There is a line below that contains "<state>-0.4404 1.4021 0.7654". Please reproduce it and all following lines exactly, through the final one.

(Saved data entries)
======
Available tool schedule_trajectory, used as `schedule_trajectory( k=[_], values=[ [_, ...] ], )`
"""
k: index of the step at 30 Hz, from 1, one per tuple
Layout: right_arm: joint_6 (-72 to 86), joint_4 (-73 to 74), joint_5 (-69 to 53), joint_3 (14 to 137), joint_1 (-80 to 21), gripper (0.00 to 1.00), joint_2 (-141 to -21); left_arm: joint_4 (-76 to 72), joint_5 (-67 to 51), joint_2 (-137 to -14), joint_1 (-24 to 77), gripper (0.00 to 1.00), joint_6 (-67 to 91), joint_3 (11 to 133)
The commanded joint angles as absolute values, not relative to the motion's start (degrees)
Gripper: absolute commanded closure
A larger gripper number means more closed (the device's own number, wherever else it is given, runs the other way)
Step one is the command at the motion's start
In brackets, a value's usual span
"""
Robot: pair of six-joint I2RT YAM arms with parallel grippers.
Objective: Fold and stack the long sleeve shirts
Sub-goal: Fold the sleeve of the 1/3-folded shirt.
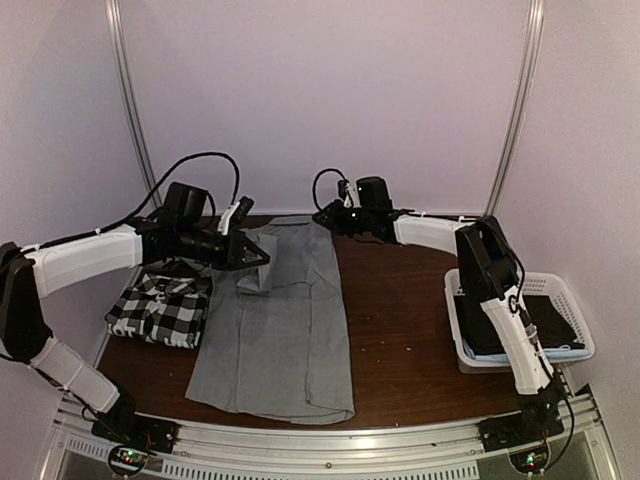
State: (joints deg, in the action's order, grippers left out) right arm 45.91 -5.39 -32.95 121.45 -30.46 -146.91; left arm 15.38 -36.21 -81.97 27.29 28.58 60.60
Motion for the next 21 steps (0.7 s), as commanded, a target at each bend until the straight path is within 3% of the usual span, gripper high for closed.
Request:
schedule_trajectory(
  k=[1,12,21],
  values=[
    [40.7,-3.4,-27.6,116.0,-30.3,0.79,-135.9,11.7,-40.0,-87.4,30.7,1.00,26.9,63.3],
    [35.2,-3.3,-20.6,95.1,-30.3,0.75,-117.3,15.3,-43.0,-102.5,40.8,0.99,23.2,70.8],
    [33.9,-3.6,-19.3,86.3,-30.3,0.75,-110.8,20.7,-44.3,-105.6,44.8,1.00,19.0,71.2]
  ],
)
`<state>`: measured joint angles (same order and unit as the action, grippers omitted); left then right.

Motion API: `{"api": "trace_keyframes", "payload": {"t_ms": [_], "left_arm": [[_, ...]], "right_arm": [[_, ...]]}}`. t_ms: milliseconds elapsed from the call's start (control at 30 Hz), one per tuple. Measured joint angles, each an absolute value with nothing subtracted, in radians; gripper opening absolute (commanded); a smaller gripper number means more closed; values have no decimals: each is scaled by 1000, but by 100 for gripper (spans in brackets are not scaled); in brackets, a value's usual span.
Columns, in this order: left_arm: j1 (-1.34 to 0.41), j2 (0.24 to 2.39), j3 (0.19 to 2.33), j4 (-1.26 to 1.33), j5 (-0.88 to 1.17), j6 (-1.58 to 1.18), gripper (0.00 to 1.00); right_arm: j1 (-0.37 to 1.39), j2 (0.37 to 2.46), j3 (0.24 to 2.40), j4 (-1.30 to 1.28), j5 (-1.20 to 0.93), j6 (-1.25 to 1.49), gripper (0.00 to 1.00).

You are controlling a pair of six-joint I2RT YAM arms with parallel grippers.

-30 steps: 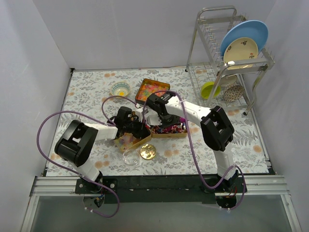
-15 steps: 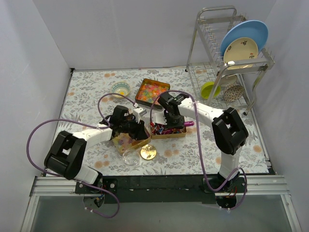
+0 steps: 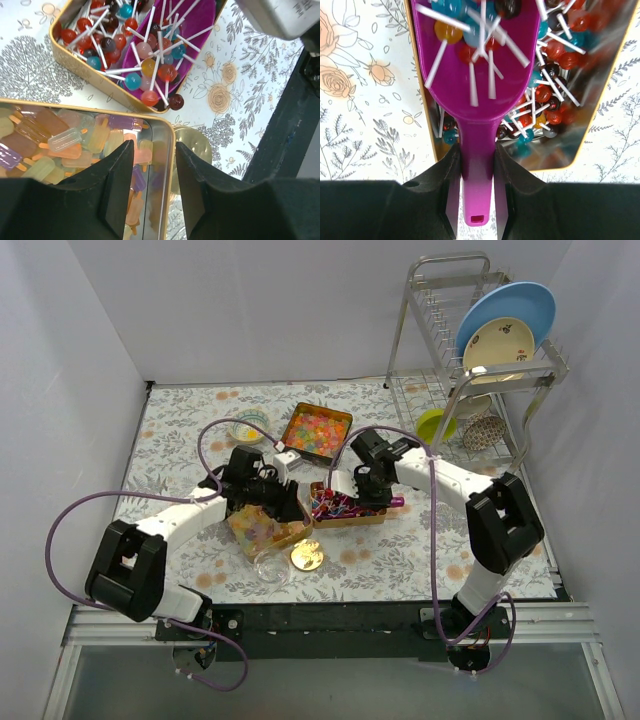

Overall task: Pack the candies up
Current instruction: Adjust the storage box at the center of the board.

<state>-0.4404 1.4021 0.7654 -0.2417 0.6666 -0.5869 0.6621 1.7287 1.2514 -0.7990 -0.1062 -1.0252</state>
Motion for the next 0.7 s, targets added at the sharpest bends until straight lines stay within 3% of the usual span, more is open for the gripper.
{"api": "trace_keyframes", "payload": {"t_ms": [700], "left_arm": [[-326, 1491, 1098, -379, 636, -543, 42]], "right_arm": [[525, 1667, 1163, -691, -239, -1030, 1]]}}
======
* [ANSWER SPACE]:
<state>-0.4404 1.4021 0.7654 -0.2417 0.6666 -0.5869 0.6621 1.7287 1.2514 -0.7990 -0.1062 -1.0252</state>
Motion for the next 0.7 s, targets added at the sharpest bends until straight lines stay within 3% of the usual span, more is open for the gripper.
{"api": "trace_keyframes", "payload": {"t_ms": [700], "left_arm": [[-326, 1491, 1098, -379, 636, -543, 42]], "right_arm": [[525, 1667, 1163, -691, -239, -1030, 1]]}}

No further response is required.